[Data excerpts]

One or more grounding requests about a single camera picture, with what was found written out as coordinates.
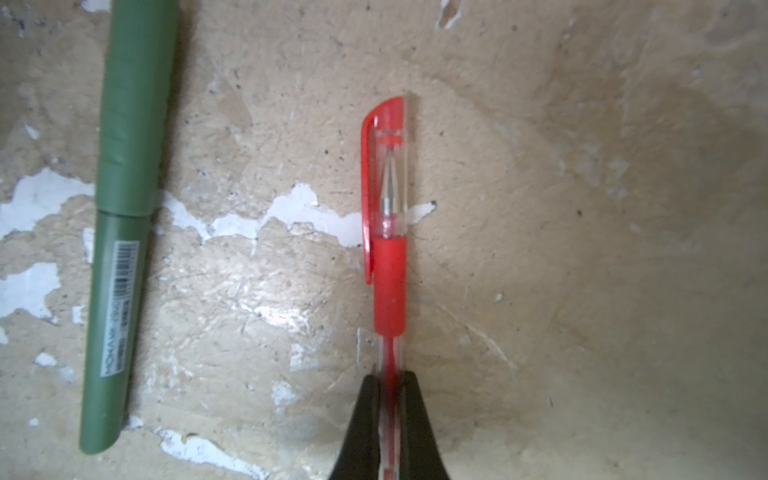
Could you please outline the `dark green pen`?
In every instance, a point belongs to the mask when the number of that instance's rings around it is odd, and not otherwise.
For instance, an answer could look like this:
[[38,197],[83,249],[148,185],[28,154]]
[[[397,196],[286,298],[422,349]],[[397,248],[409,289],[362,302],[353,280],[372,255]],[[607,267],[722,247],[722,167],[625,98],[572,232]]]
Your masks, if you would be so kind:
[[100,108],[79,448],[123,429],[175,61],[176,1],[115,1]]

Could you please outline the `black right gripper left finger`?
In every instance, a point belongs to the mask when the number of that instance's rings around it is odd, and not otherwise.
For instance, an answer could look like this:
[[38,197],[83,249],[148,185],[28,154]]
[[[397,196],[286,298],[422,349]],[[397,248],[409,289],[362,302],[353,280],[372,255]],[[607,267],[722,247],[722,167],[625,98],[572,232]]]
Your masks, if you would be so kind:
[[377,480],[380,468],[380,380],[366,375],[329,480]]

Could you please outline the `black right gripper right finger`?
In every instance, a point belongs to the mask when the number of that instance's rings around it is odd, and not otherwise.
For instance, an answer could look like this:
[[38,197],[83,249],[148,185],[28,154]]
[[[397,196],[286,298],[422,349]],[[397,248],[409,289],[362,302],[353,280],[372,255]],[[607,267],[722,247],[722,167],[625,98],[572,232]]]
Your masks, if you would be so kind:
[[399,393],[399,478],[449,480],[429,420],[417,376],[404,371]]

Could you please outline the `red brown pen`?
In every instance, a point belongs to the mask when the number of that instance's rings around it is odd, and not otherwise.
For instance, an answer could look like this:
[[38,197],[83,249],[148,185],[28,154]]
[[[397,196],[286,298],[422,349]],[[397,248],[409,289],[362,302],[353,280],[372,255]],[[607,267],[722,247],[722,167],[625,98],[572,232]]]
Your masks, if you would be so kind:
[[400,477],[399,388],[406,329],[406,98],[390,98],[361,125],[362,238],[366,283],[373,287],[379,337],[381,477]]

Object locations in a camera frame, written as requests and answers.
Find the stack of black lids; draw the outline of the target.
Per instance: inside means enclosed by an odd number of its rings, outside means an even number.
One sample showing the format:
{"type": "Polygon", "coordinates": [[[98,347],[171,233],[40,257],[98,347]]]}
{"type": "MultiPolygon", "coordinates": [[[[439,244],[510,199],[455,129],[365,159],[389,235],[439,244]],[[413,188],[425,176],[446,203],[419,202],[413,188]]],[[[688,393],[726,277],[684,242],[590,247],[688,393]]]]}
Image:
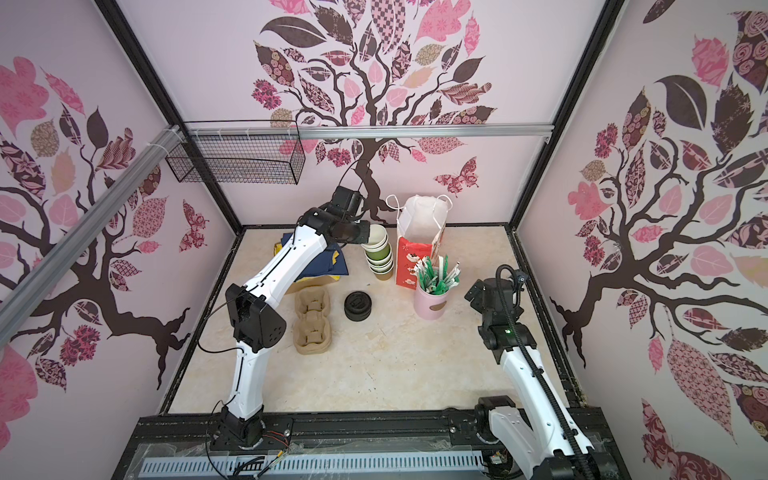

WHAT TO DO
In your copy of the entries above, leave out the pictures and keep every word exact.

RESPONSE TO THE EXERCISE
One or more grounding requests about a single camera picture, with what was found written out as coordinates.
Could you please outline the `dark green pen`?
In every instance, a point belongs to the mask when the number of that instance's rings around it is odd, and not otherwise.
For instance, an answer could look like this:
[[38,197],[83,249],[148,185],[28,154]]
[[[397,196],[286,298],[422,349]],[[397,248],[409,289],[362,302],[353,280],[372,255]],[[607,267],[722,247],[722,167],[625,98],[572,232]]]
Your masks, if you would be so kind:
[[100,108],[79,448],[123,429],[175,61],[176,1],[115,1]]

Could you please outline the `black right gripper left finger`?
In every instance, a point belongs to the mask when the number of that instance's rings around it is odd, and not otherwise.
For instance, an answer could look like this:
[[38,197],[83,249],[148,185],[28,154]]
[[[397,196],[286,298],[422,349]],[[397,248],[409,289],[362,302],[353,280],[372,255]],[[607,267],[722,247],[722,167],[625,98],[572,232]]]
Your masks, if you would be so kind:
[[377,480],[380,468],[380,380],[366,375],[329,480]]

Could you please outline the `black right gripper right finger`?
In every instance, a point belongs to the mask when the number of that instance's rings around it is odd, and not otherwise.
For instance, an answer could look like this:
[[38,197],[83,249],[148,185],[28,154]]
[[[397,196],[286,298],[422,349]],[[397,248],[409,289],[362,302],[353,280],[372,255]],[[607,267],[722,247],[722,167],[625,98],[572,232]]]
Your masks, if you would be so kind:
[[399,393],[399,478],[449,480],[429,420],[417,376],[404,371]]

Could you please outline the `red brown pen`?
In every instance, a point belongs to the mask when the number of that instance's rings around it is odd, and not otherwise.
For instance, an answer could look like this:
[[38,197],[83,249],[148,185],[28,154]]
[[[397,196],[286,298],[422,349]],[[397,248],[409,289],[362,302],[353,280],[372,255]],[[607,267],[722,247],[722,167],[625,98],[572,232]]]
Your masks, if you would be so kind:
[[400,477],[399,388],[406,329],[406,98],[390,98],[361,125],[362,238],[366,283],[373,287],[379,337],[381,477]]

Object locations in a camera frame, written as requests and answers.
Find the stack of black lids; draw the outline of the target.
Per instance: inside means enclosed by an odd number of its rings, outside means an even number.
One sample showing the format:
{"type": "Polygon", "coordinates": [[[98,347],[171,233],[40,257],[98,347]]]}
{"type": "MultiPolygon", "coordinates": [[[[439,244],[510,199],[455,129],[365,159],[389,235],[439,244]],[[413,188],[425,176],[446,203],[419,202],[413,188]]],[[[688,393],[726,277],[684,242],[590,247],[688,393]]]]}
Image:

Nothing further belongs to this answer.